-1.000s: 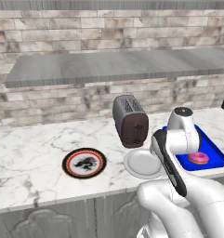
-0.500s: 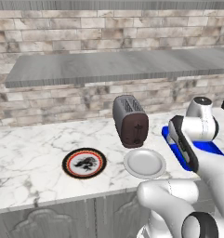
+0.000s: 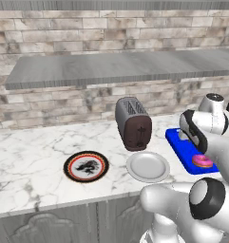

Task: Move the dessert items from the plates to the tray.

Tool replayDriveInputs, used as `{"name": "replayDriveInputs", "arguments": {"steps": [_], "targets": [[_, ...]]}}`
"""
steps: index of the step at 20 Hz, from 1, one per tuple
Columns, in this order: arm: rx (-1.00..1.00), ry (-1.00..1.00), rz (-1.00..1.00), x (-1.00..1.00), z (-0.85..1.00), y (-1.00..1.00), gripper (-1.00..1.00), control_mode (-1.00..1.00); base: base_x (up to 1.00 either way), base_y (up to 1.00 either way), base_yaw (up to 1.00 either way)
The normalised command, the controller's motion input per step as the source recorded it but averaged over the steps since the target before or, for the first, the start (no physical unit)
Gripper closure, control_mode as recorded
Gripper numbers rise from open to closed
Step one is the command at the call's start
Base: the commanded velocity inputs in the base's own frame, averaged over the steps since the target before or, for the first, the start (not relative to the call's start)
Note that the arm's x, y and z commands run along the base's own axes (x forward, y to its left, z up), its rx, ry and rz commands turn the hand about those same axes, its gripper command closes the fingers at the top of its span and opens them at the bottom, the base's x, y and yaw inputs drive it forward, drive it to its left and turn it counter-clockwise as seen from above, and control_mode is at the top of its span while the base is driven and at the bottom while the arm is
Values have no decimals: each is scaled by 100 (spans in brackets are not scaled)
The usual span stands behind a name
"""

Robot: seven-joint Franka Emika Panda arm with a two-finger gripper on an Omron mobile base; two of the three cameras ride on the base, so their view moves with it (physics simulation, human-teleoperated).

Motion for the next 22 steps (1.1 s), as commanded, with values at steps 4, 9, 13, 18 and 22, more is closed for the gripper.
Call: {"name": "replayDriveInputs", "arguments": {"steps": [4,9,13,18,22], "targets": [[0,0,0,37,-7,-50,100,-100,0,0,0],[0,0,1,27,-17,-39,100,-100,0,0,0],[0,0,0,21,-27,-20,100,-100,0,0,0],[0,0,0,17,-31,-7,100,-100,0,0,0],[0,0,0,11,-41,0,100,-100,0,0,0]]}}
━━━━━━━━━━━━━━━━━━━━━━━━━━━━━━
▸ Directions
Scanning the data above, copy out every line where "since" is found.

▸ Answer to this problem
The normalised command, the controller's motion input per step as the source recorded it but averaged over the steps since the target before or, for the first, the start (no physical unit)
Base: the commanded velocity inputs in the base's own frame, averaged over the steps since the target before or, for the first, the start (not relative to the call's start)

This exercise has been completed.